:: Extracted data

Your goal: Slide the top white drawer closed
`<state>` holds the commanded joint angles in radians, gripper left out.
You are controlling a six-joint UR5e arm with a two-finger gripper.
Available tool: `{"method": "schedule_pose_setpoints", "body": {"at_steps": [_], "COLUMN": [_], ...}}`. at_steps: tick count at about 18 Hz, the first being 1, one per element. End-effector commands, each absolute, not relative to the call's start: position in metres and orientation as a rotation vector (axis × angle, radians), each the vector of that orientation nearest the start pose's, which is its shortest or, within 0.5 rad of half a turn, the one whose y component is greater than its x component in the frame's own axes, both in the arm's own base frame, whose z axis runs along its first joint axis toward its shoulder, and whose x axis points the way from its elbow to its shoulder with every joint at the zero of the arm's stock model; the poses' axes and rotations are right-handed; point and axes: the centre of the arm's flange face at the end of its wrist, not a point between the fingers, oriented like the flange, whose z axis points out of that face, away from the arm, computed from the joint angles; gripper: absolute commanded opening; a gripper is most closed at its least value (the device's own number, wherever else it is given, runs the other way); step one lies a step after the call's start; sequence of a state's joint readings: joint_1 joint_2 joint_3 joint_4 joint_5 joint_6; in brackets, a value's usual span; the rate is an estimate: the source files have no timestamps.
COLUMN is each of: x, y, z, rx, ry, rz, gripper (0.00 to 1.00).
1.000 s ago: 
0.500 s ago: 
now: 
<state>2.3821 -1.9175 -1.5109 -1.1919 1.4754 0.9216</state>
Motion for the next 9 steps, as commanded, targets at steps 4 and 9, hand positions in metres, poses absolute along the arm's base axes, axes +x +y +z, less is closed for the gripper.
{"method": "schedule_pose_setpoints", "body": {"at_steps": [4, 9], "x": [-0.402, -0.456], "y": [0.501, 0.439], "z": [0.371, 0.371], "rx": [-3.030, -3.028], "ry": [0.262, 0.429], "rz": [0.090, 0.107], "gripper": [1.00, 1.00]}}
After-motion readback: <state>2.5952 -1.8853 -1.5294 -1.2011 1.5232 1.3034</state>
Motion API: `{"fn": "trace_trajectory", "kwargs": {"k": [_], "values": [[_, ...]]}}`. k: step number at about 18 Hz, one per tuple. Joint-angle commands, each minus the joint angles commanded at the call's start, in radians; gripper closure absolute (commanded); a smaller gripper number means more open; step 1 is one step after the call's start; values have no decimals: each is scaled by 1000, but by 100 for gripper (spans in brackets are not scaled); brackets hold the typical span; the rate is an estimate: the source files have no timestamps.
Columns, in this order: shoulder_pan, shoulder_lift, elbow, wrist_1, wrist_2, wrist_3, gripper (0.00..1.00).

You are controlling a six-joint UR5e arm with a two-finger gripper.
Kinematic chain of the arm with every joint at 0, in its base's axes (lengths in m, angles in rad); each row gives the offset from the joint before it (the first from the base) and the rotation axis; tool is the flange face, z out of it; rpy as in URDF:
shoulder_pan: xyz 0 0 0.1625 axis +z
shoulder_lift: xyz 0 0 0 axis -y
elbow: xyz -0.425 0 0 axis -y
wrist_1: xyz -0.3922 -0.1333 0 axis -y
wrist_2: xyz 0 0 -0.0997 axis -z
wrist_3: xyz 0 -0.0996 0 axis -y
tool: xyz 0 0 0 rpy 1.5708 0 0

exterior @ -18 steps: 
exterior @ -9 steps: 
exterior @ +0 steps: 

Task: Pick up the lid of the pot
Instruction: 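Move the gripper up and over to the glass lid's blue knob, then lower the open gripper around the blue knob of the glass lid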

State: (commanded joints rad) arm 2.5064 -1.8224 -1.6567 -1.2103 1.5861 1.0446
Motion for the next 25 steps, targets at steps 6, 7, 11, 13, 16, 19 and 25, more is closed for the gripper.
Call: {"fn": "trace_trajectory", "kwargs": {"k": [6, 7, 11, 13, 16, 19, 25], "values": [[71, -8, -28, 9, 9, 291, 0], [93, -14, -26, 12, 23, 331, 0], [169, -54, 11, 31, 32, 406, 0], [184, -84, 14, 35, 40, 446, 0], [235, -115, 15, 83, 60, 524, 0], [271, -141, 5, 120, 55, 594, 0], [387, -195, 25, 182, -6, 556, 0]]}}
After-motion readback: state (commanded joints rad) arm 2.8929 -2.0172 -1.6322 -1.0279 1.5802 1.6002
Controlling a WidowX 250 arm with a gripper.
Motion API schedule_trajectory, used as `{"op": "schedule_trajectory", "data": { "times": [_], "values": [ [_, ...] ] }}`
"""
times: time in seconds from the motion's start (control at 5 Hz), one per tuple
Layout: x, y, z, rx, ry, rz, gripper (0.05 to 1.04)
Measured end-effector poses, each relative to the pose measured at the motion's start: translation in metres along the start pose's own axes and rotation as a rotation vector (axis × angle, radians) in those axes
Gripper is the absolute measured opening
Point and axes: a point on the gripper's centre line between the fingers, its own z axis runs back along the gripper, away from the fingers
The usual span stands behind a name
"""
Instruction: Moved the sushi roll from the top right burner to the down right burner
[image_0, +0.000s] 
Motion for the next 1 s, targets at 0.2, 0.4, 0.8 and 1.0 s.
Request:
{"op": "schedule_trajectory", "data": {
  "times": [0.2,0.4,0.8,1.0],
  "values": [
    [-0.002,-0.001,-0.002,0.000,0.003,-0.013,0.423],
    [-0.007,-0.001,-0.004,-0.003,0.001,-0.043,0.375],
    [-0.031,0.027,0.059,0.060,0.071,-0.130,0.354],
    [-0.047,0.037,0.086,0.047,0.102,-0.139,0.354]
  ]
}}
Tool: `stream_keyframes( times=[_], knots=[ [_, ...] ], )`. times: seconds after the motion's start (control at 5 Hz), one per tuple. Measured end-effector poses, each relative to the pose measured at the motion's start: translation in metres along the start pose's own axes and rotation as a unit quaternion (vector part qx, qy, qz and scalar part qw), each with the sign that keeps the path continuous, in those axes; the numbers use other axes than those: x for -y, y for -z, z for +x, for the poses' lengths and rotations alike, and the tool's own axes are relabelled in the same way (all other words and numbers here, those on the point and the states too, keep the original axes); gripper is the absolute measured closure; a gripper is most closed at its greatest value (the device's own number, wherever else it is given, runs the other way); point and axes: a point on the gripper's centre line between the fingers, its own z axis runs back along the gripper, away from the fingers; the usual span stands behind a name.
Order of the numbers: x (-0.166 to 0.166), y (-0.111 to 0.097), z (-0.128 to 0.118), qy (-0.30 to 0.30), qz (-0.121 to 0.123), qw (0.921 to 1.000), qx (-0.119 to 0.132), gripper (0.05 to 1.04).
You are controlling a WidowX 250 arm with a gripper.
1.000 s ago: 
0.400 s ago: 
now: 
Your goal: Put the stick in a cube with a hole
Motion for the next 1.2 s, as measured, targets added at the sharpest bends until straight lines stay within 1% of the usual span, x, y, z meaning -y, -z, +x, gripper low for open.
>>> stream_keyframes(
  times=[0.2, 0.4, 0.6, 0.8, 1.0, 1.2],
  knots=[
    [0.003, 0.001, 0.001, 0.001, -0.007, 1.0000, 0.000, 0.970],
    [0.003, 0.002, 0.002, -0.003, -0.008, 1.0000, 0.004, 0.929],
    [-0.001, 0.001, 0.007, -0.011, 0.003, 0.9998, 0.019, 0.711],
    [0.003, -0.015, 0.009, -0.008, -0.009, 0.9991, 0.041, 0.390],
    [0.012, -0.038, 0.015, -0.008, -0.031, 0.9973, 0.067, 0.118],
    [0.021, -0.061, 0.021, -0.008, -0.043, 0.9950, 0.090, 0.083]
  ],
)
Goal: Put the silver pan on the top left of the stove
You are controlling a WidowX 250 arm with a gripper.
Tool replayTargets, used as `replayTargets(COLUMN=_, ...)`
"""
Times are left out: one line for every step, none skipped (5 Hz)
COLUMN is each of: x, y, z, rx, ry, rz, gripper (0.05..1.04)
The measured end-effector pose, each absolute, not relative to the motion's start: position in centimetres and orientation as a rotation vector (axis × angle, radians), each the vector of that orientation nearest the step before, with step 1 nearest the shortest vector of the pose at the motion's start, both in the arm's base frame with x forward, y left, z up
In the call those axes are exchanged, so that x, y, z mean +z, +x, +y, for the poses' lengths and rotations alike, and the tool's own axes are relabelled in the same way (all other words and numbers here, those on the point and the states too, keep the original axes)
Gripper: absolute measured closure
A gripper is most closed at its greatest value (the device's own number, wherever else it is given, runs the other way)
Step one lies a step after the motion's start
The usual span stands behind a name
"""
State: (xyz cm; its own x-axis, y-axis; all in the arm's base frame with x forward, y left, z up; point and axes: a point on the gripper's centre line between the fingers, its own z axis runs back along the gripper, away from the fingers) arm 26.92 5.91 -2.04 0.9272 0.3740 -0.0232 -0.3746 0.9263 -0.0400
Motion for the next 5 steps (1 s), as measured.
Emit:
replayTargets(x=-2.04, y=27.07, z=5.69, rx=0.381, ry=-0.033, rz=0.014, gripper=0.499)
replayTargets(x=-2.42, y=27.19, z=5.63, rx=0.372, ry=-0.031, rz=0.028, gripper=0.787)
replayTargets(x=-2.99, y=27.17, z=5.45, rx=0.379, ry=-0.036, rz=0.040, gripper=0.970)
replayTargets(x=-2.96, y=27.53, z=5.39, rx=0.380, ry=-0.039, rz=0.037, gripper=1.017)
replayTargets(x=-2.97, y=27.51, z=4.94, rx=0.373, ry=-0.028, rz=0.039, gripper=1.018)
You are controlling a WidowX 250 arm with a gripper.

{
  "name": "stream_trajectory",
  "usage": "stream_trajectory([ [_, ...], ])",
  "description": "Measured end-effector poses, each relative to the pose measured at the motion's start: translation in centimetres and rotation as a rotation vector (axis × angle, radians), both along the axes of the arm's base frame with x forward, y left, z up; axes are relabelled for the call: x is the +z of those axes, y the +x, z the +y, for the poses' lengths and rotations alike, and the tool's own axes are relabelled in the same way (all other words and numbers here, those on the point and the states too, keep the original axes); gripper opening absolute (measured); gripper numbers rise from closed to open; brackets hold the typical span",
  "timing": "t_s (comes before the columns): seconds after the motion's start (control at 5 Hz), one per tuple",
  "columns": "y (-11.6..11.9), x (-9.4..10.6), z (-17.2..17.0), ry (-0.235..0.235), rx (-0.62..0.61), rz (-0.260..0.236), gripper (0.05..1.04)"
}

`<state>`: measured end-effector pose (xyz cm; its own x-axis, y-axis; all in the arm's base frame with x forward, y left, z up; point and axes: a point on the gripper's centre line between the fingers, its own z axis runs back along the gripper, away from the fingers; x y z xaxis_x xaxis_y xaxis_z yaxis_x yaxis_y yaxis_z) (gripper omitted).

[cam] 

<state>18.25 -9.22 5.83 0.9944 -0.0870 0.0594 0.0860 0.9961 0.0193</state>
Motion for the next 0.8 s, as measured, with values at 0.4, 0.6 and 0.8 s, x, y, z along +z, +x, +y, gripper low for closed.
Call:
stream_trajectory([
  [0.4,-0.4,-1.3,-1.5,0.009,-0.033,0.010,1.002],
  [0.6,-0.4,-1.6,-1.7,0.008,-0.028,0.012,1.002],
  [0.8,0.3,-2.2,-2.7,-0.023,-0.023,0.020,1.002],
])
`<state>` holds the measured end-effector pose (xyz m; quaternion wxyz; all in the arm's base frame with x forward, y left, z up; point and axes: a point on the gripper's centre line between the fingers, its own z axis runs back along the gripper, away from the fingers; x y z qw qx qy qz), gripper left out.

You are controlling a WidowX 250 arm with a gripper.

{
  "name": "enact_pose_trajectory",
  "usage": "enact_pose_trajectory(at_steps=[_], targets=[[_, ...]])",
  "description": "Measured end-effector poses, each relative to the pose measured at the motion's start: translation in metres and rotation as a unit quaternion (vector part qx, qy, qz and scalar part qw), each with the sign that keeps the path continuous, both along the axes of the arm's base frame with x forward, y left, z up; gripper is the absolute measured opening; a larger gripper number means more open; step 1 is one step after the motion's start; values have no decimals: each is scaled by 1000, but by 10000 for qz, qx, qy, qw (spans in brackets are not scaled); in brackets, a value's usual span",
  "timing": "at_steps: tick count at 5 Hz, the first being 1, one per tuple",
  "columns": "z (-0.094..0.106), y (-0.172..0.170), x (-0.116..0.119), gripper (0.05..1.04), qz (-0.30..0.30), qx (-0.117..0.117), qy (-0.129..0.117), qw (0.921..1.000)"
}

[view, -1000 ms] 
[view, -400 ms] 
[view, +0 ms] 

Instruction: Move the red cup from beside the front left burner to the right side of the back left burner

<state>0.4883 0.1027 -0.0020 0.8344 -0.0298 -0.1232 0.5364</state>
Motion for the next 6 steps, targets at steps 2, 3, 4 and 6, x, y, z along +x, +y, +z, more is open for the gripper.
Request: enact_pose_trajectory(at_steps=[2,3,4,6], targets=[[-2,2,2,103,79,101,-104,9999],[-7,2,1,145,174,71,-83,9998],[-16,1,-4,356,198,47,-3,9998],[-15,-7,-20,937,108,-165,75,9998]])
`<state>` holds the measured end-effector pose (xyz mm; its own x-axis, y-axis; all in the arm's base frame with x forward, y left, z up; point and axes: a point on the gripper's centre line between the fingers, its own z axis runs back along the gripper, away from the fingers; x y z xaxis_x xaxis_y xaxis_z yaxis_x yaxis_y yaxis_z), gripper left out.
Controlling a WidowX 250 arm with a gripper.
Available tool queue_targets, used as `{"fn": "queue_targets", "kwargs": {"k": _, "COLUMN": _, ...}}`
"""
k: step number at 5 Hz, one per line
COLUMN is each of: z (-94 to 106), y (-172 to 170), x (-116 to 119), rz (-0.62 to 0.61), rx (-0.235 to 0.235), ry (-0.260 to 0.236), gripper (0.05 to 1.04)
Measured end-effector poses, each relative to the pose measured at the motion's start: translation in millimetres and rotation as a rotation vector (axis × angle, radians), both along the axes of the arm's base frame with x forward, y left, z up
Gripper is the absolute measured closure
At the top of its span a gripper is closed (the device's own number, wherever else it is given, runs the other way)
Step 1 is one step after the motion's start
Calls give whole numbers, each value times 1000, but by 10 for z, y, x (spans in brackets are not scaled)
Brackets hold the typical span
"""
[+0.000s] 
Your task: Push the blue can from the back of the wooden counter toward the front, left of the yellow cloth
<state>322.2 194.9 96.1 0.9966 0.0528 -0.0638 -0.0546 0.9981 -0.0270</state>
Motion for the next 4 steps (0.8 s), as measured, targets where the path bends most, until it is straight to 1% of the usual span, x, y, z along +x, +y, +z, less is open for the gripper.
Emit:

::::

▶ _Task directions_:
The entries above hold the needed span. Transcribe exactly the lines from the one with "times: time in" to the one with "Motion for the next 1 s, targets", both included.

▶ _Completed exercise_:
times: time in seconds from the motion's start (control at 5 Hz), one per tuple
Layout: x, y, z, rx, ry, rz, gripper (0.05 to 1.04)
Measured end-effector poses, each relative to the pose measured at the motion's start: translation in metres along the start pose's own axes and rotation as a rotation vector (axis × angle, radians) in those axes
Gripper is the absolute measured opening
Point and axes: a point on the gripper's centre line between the fingers, its own z axis runs back along the gripper, away from the fingers
The usual span stands behind a name
"""
Instruction: Moved the sushi roll from the top right burner to the down right burner
[image_0, +0.000s] 
Motion for the next 1 s, targets at 0.2, 0.4, 0.8 and 1.0 s.

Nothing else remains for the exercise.